╭──

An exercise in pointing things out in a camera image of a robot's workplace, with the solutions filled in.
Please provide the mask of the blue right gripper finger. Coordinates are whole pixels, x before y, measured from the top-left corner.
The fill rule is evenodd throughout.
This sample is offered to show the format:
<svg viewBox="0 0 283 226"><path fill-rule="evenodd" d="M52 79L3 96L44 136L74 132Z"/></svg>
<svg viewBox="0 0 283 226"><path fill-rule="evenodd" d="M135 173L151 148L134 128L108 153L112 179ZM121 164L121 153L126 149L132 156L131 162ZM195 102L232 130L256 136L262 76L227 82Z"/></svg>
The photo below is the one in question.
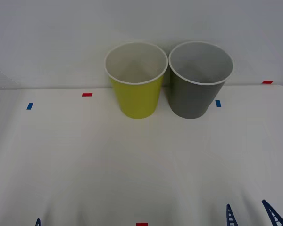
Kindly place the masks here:
<svg viewBox="0 0 283 226"><path fill-rule="evenodd" d="M235 219L235 216L233 214L230 204L227 204L226 206L226 225L227 226L238 226L238 223Z"/></svg>
<svg viewBox="0 0 283 226"><path fill-rule="evenodd" d="M283 226L283 218L277 213L277 211L266 201L262 200L267 214L273 226Z"/></svg>

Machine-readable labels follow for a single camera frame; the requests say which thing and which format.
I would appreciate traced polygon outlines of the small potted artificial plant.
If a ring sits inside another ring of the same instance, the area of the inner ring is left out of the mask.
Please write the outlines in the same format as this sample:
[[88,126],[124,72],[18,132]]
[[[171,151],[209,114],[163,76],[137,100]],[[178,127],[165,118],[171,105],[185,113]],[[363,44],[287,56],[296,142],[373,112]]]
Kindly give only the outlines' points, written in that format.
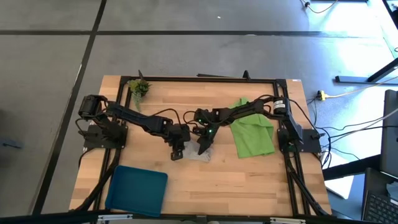
[[143,102],[143,97],[145,97],[149,91],[151,84],[144,79],[136,79],[129,80],[128,85],[132,94],[134,106],[138,112],[141,112],[141,103]]

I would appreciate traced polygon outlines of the white paper sheet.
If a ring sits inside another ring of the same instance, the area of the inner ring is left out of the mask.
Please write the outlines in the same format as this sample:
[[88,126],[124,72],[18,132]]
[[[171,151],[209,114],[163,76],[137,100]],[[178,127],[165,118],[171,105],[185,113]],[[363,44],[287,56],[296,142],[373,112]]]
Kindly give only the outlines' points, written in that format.
[[[349,162],[349,160],[346,160],[344,157],[341,157],[338,154],[331,152],[328,160],[326,161],[326,156],[324,156],[322,162],[325,162],[325,164],[322,167],[322,170],[326,170],[327,168],[332,168],[334,166],[346,164]],[[339,179],[326,180],[325,186],[327,190],[333,192],[339,197],[343,199],[348,199],[353,181],[354,181],[354,176],[351,175],[351,176],[341,177]]]

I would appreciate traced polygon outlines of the black stand leg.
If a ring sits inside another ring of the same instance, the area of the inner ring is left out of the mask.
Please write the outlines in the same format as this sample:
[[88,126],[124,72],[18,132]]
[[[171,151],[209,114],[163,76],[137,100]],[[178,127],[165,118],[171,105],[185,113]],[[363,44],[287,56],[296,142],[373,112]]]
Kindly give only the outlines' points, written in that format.
[[385,79],[390,73],[398,70],[398,58],[382,67],[376,73],[370,77],[353,77],[353,76],[342,76],[338,75],[335,77],[335,82],[337,83],[360,83],[360,84],[380,84],[387,83],[388,80]]

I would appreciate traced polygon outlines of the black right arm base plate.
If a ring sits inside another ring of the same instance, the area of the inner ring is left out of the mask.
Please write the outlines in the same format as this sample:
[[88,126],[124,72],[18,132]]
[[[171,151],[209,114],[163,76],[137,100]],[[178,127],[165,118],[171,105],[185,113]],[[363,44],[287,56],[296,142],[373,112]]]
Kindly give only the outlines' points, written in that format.
[[282,152],[321,152],[320,135],[314,129],[301,129],[298,133],[288,129],[278,129],[277,137]]

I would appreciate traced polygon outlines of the black laptop keyboard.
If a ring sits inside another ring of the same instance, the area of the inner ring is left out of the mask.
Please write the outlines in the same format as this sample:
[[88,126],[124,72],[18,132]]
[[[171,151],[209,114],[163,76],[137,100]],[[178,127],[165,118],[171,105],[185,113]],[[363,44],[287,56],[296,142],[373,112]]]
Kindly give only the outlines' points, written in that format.
[[398,224],[398,179],[366,169],[361,218],[367,222]]

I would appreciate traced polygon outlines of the grey microfiber towel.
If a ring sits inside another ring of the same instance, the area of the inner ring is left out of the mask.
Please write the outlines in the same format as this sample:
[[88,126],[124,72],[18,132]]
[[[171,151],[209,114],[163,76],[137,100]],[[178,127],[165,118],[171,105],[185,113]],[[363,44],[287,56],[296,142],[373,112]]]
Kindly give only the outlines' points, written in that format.
[[203,154],[199,155],[200,145],[196,141],[189,141],[184,143],[183,158],[195,161],[210,162],[213,154],[213,148],[209,147]]

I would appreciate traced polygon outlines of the silver metal bracket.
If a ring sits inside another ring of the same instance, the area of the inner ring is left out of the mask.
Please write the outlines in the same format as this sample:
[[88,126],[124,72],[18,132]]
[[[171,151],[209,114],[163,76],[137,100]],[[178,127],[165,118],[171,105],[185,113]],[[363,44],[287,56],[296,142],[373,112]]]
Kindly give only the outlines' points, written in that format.
[[270,217],[270,224],[306,224],[306,220],[296,218]]
[[132,219],[133,214],[110,214],[110,215],[99,215],[98,216],[98,221],[101,222],[110,222],[110,221],[115,221],[115,220],[128,220]]

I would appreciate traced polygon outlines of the green microfiber towel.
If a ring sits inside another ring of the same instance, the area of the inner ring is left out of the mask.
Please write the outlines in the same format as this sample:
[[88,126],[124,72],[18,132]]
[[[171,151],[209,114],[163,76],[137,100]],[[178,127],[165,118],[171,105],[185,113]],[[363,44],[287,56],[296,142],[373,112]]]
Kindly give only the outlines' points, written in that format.
[[252,114],[236,119],[230,128],[240,159],[275,153],[274,125],[264,115]]

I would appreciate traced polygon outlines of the dark monitor panel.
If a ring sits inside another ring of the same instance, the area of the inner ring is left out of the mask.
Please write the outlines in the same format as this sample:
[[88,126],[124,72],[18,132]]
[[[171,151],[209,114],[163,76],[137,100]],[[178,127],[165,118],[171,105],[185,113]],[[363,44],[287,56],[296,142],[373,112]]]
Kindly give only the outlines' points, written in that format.
[[398,178],[398,91],[386,90],[381,139],[381,170]]

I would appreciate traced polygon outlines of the dark floor beam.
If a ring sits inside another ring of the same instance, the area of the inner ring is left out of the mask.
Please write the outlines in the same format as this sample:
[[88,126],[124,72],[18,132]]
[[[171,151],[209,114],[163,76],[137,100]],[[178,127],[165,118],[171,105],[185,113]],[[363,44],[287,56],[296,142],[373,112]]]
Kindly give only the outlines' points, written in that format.
[[330,167],[324,169],[322,172],[324,180],[334,180],[351,175],[362,174],[367,168],[379,170],[380,163],[381,155],[379,154],[346,164]]

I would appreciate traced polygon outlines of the blue plastic tray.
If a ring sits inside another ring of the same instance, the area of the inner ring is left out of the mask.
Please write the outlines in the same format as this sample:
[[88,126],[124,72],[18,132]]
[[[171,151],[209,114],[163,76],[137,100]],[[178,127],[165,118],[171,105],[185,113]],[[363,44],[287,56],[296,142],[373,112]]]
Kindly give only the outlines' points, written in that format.
[[158,217],[162,211],[168,175],[164,172],[117,166],[105,207]]

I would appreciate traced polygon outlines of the black aluminium table frame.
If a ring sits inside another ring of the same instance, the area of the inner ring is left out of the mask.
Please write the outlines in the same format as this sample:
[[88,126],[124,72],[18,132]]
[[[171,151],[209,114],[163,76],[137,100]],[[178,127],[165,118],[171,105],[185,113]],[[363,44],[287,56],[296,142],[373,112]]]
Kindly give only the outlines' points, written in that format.
[[[144,114],[191,119],[197,108],[228,107],[240,97],[253,100],[278,93],[294,99],[294,119],[304,128],[309,127],[300,80],[287,80],[285,86],[277,85],[274,80],[242,78],[152,77],[149,82],[151,87],[142,104]],[[168,175],[163,214],[248,217],[292,214],[281,152],[239,159],[227,127],[217,132],[210,162],[172,161],[170,152],[161,138],[129,125],[120,163]]]

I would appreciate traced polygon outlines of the grey floor object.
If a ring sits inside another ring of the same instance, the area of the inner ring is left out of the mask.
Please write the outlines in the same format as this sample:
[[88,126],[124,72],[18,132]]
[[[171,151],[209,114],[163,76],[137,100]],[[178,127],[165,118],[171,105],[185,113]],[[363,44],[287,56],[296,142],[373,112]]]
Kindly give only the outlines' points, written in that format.
[[4,147],[13,147],[16,149],[21,149],[22,144],[20,142],[14,141],[12,139],[2,139],[0,138],[0,145]]

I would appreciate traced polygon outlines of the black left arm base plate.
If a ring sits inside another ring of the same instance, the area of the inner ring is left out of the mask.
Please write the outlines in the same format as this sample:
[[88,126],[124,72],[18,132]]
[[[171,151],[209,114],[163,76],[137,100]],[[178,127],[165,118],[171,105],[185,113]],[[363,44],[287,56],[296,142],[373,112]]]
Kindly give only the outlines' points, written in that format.
[[123,148],[126,145],[127,126],[117,125],[115,128],[103,129],[98,125],[90,125],[87,131],[78,133],[85,139],[84,147],[94,148]]

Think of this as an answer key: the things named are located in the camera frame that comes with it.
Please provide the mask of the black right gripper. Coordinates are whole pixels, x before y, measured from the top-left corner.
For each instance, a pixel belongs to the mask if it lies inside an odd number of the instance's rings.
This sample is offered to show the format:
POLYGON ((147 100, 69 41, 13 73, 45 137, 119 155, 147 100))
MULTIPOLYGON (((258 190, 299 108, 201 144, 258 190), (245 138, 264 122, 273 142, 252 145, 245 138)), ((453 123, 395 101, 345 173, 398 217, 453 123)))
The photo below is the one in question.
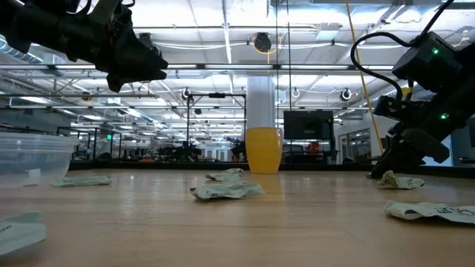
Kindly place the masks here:
POLYGON ((438 163, 450 156, 450 150, 438 139, 420 128, 406 128, 397 133, 369 173, 371 179, 381 179, 387 171, 408 172, 425 165, 424 157, 438 163))

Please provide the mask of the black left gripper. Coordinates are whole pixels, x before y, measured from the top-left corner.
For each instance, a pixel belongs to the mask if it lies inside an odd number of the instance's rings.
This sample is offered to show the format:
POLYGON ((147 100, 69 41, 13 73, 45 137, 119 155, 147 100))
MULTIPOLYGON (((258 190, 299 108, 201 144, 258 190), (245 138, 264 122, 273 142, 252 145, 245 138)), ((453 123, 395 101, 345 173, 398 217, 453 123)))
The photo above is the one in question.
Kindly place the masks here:
POLYGON ((131 8, 135 0, 99 0, 96 6, 86 0, 66 0, 67 58, 81 59, 108 73, 108 88, 119 93, 124 84, 163 80, 168 68, 162 51, 150 36, 136 37, 131 8))

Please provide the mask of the green white sweetener packet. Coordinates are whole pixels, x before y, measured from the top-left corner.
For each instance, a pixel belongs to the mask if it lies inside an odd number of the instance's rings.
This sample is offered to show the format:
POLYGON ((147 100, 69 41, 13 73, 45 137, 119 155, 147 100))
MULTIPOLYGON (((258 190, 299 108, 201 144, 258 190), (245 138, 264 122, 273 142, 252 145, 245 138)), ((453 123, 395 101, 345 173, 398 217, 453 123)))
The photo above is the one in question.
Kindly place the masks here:
POLYGON ((419 178, 397 177, 393 171, 386 171, 376 183, 382 189, 413 190, 425 185, 425 181, 419 178))
POLYGON ((443 203, 389 201, 384 206, 384 213, 403 220, 441 218, 453 223, 475 225, 475 206, 452 207, 443 203))
POLYGON ((75 187, 75 186, 93 186, 110 185, 112 180, 107 176, 96 177, 65 177, 52 181, 54 187, 75 187))
POLYGON ((219 182, 239 182, 243 175, 242 168, 230 168, 220 173, 207 174, 205 178, 219 182))
POLYGON ((264 195, 265 191, 260 184, 249 183, 229 183, 202 185, 190 188, 190 194, 197 200, 220 200, 220 199, 243 199, 264 195))
POLYGON ((46 237, 47 227, 42 223, 41 211, 0 218, 0 256, 40 243, 46 237))

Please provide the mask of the black monitor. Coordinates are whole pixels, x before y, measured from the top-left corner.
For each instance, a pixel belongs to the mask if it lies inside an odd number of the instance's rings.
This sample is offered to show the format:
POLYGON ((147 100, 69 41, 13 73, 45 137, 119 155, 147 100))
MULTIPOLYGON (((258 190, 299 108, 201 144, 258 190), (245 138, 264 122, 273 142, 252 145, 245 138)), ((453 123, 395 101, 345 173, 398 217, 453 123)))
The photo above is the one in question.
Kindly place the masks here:
POLYGON ((331 140, 332 111, 284 111, 284 139, 331 140))

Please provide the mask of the white pillar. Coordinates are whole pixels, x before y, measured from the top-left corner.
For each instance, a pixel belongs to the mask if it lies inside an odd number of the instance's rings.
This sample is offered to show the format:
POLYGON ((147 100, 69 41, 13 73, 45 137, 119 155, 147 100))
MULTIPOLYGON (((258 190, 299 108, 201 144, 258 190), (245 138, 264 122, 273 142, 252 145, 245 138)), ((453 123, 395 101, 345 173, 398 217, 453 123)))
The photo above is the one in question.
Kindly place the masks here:
POLYGON ((275 85, 271 76, 248 76, 247 128, 275 127, 275 85))

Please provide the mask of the clear plastic container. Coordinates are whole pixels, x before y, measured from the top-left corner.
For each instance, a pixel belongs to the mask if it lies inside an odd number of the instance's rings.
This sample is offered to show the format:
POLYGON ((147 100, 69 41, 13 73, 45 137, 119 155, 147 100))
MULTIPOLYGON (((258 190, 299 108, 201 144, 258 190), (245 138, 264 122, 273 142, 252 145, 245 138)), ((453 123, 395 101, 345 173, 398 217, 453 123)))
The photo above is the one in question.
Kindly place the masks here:
POLYGON ((79 140, 0 132, 0 187, 48 184, 65 177, 79 140))

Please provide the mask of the yellow cup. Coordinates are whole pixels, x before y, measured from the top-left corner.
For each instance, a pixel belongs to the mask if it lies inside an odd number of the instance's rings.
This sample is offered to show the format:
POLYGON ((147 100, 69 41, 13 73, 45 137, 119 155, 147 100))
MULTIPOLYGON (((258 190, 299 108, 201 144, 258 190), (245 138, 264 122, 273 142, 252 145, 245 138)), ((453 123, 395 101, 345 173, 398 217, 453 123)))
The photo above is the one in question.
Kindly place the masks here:
POLYGON ((283 131, 250 128, 246 131, 246 156, 253 174, 276 174, 281 164, 283 131))

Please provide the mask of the black metal frame stand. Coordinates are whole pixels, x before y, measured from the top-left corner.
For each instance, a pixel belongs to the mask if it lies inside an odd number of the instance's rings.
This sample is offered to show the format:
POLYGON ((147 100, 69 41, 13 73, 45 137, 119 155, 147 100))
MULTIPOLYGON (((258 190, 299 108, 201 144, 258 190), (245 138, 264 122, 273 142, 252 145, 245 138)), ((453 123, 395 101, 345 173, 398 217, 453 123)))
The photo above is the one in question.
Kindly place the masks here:
POLYGON ((242 93, 183 94, 186 102, 186 140, 183 145, 199 148, 200 159, 238 162, 232 149, 245 137, 247 101, 242 93))

╰──

▶ [THE PROBLEM] If a line in the entries above contains the word "gripper", copy it.

▶ [RESULT OF THIS TASK]
Please provide the mask of the blue right gripper finger. Coordinates are whole pixels, x before y, measured from the top-left corner.
Please provide the mask of the black right gripper. Coordinates are whole pixels, x before y, measured from the top-left corner.
Please provide the mask of the black left gripper. Coordinates are whole pixels, x before y, measured from the top-left corner.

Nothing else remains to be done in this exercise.